The day has turned warm, too warm for late December. Throngs of desperate shoppers swarm the scarves, the tiny glass animals, the candles they don’t need nor would anyone else want at the dozens of outdoor holiday kiosks encircling Bryant Park. Within them skaters glide over the frozen pond, assembled a few months earlier by Santa’s elves and open to the public free of charge, as Louis Armstrong and Ella Fitzgerald sing a jaunty duet from speakers camouflaged among the bare sycamores, the tr
ees’ gray limbs garlanded with Christmas lights and electrical cords and deflated, errant balloons. Tourists mingle and watch, hoping to report New York back home—detachment, concentration, angst—like the guy who skates alone in the center of the rink, his fur vest of unknown animal origin, his hands scissoring the air like beaks, his stretchy black tights, his balls two grapes on a plucked stem. Near him girls fresh from the American Girl Place with Kit, the child of the Depression, or Tabitha, child of the civil rights movement, or Esmeralda, child of Cuban immigrants, clutched in their arms balance and glide on wobbly ankles, delighted with their dolls’ hair, newly set at the store’s beauty salon, their dolls strapped into tiny chairs as women wearing white lab coats and surgeons’ gloves tugged at the accumulated knots of too much girl attention, too much girl love. Now they all beam out, organized.

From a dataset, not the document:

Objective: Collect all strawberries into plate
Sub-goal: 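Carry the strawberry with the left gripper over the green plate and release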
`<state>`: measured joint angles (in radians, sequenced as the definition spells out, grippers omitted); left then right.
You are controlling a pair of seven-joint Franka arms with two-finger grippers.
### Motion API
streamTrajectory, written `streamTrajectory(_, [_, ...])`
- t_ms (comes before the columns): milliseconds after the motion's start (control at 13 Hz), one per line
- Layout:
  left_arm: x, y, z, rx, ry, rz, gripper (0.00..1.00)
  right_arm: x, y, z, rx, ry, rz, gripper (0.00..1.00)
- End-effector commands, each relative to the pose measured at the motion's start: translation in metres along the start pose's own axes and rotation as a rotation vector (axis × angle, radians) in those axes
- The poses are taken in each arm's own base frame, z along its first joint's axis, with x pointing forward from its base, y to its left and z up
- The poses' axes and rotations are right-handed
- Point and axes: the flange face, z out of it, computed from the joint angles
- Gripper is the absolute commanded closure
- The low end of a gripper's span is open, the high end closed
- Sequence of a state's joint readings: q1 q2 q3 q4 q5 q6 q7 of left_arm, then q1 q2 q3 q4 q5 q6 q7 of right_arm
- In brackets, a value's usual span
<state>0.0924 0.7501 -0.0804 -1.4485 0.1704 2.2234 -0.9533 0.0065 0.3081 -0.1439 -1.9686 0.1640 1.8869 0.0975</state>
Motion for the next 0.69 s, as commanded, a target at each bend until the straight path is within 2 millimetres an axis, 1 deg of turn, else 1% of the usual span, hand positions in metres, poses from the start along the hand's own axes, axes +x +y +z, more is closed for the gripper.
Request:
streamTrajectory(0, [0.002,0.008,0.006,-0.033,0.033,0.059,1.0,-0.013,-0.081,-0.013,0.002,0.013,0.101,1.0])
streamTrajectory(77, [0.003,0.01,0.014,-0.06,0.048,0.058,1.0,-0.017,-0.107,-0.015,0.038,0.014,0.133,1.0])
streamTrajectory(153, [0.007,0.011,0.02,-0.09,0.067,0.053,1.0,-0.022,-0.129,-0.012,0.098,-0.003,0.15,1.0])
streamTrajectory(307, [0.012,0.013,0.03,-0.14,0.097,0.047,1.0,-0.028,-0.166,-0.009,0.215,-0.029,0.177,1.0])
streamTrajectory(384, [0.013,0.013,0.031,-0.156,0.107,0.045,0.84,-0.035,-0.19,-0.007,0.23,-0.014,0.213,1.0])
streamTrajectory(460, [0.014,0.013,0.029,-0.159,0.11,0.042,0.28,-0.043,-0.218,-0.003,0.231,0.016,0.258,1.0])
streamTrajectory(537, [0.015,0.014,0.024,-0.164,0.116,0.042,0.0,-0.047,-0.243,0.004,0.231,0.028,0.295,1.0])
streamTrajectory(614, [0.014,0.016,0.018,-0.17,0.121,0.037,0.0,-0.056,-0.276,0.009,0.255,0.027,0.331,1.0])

“Please,” Jonathan Fontaine is saying, the wind tousling. “A flesh wound. I’ll live.”
“So funny, of all people,” Beatrice says, looking up at him. The two stand across from one another, fairly close, Beatrice’s boys leaning in hip to hip.
“Boys,” Beatrice remembers. “This is Jonathan. Mr. Fontaine.”
Jonathan Fontaine reaches to shake Charlie’s hand, and then Sam’s. He is a slight man, not much taller than either of her sons: they could take him down, she thinks, imagining it: Jonathan Fontaine impeccably dressed—some fashionable well-cut coat and a bright red scarf purchased at Barneys or Saks, the color, if a shade or two higher, of his flushed cheeks—wrestled to the gravelly path, pinned on his back. The boys rightly sense he has no children or any understanding of their language and customs; they will last three minutes tops before pulling at Beatrice’s arms, before spying one of the outdoor Ping-Pong tables and begging to play. Go ahead, Beatrice will say to them. Don’t kill your brother, Beatrice will add to Charlie. Five minutes, Beatrice will call, watching as her boys hurry away.